Jeremy Corbyn and David Cameron got into a row at Prime Minister’s Question time about death figures in NHS hospitals at the weekend.
The figures are important because Jeremy Hunt’s argument for introducing a new contract hinges on the idea that hospital care is worse at weekends because of staffing levels.
What did David Cameron claim?
At PMQs Jeremy Corbyn asked David Cameron whether he agreed that the Health Secretary, Jeremy Hunt, had been misleading when he claimed that 6,000 deaths were caused every year by NHS staffing arrangements.
David Cameron replied that the figures were in fact an “understatement” – because, he said, new research showed that the figure was in fact 11,000.
“Now we’ve had time to go into these figures of more detail, I can tell the House that the Health Secretary was indeed guilty – he was guilty of an understatement,” Mr Cameron said.
“The true figures for excess deaths at the weekend were 11,000, now 6,000. So perhaps the right honourable gentleman will now withdraw his totally unjustified attack on the Health Secretary?”
How did David Cameron get the 11,000 figure?
David Cameron appeared to suggest the 11,000 figure was new, and a surprise – in fact, this figure is based on a British Medical Journal study published in September.
In October, during his dispute with the British Medical Association, Jeremy Hunt himself had repeated the 11,000 figure.
“According to an independent study conducted by The BMJ, there are 11,000 excess deaths because we do not staff our hospitals properly at weekends.”
In July, Jeremy Hunt had said: “We have about 6,000 avoidable deaths every year.”
Are they right?
No – both Jeremy Hunt’s statements – whether 11,000 or 6,000 – are completely wrong.
When Mr Hunt used the 6,000 figure in July, the study it was drawn from had not been published or reviewed yet.
Domenico Pagano, one of the authors of the study, wrote an email, obtained by the BBC under freedom of information rules, criticising Mr Hunt’s citation of the study.
“It will be inaccurate and counterproductive to quote that our analysis is due to be published in the BMJ shortly, as this is not the case and may seem to interfere with the peer review process,” he wrote.
Mr Hunt quoted the study's preliminary findings anyway.
Once the study had been published, the 6,000 figure of “excess deaths at the weekend” was revised up to 11,000.
But the researchers added another huge caveat. They included a warning note about how to use the figures:
“It is not possible to ascertain the extent to which these excess deaths may be preventable.

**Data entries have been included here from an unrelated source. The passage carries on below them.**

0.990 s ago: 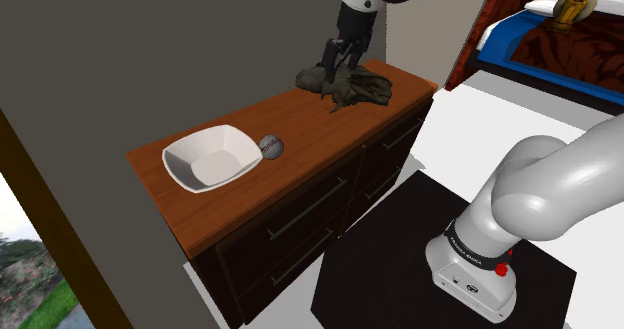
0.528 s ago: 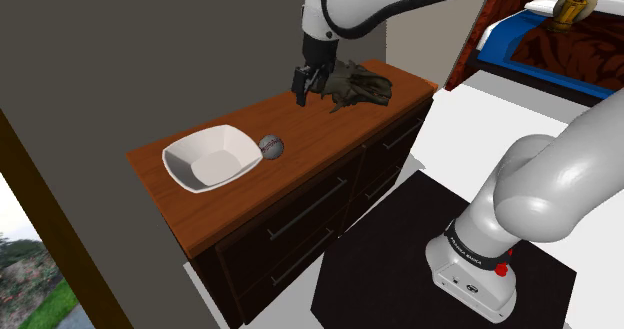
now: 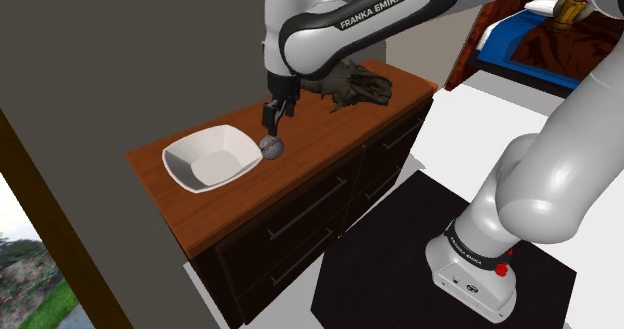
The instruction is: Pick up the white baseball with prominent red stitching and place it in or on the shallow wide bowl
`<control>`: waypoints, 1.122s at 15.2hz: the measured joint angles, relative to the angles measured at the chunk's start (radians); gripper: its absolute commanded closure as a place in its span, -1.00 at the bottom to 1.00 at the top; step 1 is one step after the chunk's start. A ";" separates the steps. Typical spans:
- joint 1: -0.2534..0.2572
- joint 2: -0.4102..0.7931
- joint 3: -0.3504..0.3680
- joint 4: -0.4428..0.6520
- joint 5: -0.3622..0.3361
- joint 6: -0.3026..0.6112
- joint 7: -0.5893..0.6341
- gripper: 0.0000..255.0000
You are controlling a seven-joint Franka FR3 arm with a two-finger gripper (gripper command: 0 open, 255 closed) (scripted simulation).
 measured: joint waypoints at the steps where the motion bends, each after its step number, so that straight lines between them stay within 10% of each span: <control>1: 0.010 0.023 0.010 0.006 -0.003 0.012 0.002 -1.00; 16: 0.017 0.118 0.014 0.008 -0.031 0.103 0.006 -1.00; 17: 0.017 0.119 0.013 0.008 -0.031 0.102 0.005 1.00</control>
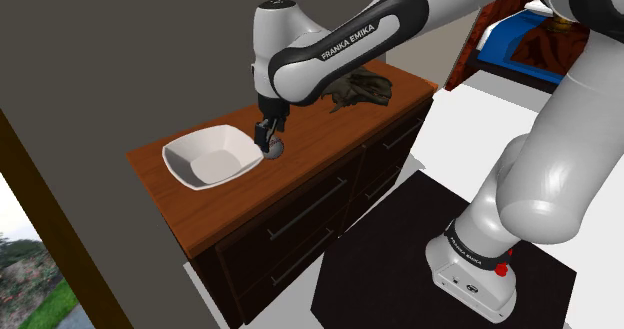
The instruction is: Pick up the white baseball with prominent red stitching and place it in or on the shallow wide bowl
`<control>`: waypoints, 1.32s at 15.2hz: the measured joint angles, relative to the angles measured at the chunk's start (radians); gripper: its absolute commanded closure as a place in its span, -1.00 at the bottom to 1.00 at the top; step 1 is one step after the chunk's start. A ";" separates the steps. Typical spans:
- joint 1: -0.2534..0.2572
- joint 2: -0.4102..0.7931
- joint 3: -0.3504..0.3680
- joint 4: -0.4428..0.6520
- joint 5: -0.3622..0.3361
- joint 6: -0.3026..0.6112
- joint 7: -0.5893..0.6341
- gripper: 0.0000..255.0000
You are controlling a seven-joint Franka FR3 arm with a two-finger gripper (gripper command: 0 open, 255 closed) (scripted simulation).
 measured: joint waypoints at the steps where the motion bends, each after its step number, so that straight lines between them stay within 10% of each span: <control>1: 0.000 -0.002 0.000 -0.003 0.001 0.005 -0.001 1.00; 20: 0.000 -0.052 0.004 0.041 0.022 -0.095 -0.015 1.00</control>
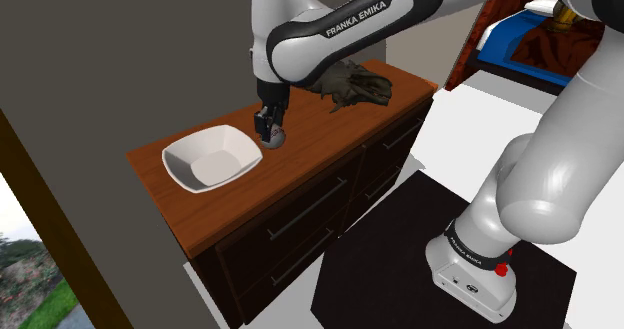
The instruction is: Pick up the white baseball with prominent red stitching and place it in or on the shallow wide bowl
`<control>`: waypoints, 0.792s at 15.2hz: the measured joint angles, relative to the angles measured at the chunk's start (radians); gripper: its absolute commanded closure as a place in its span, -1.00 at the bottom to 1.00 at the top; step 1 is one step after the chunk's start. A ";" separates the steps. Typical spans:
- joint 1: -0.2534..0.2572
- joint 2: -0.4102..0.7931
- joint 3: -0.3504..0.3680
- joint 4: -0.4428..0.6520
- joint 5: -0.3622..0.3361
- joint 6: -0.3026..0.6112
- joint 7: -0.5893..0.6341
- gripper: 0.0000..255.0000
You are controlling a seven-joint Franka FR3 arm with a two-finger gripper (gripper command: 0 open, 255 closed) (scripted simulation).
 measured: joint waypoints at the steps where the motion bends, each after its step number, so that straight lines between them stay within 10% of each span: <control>1: 0.000 -0.005 0.000 0.010 0.002 -0.015 -0.001 1.00; 12: -0.001 -0.055 0.000 0.105 0.016 -0.158 -0.014 1.00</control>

To assume they are avoidable would be rash and misleading.”
The Health Secretary’s entire argument about weekend staffing relies on the deaths being preventable, rather than natural.
The actual figure is irrelevant - the figure does not represent what Jeremy Hunt and David Cameron say it does.
How can the deaths be higher on the weekend but not preventable?
A number of theories have been suggested; chiefly, that people who go to hospitals on weekends tend to be more ill.
The number of people in hospital for some things is lower at the weekend – fewer routine operations are scheduled, and those who are there tend to be just the more urgent cases.
Thus, people in hospitals tend to be there because something is very and immediately wrong with their health.
People who are very ill might also need a family carer to go with them, and that carer might only be available to go at weekend because they work on weekdays.
Other reasons have also been suggested. It is likely that there are a mix of causes; Mr Hunt’s theory about staffing may even be partly true, but there is no evidence for it.
Ultimately, to confirm any of these theories would require more research. But the researchers cited by Jeremy Hunt are clear that the studies is citing do not show what he says they show.
Thus, David Cameron is either ignorant or misleading about the studies he cited.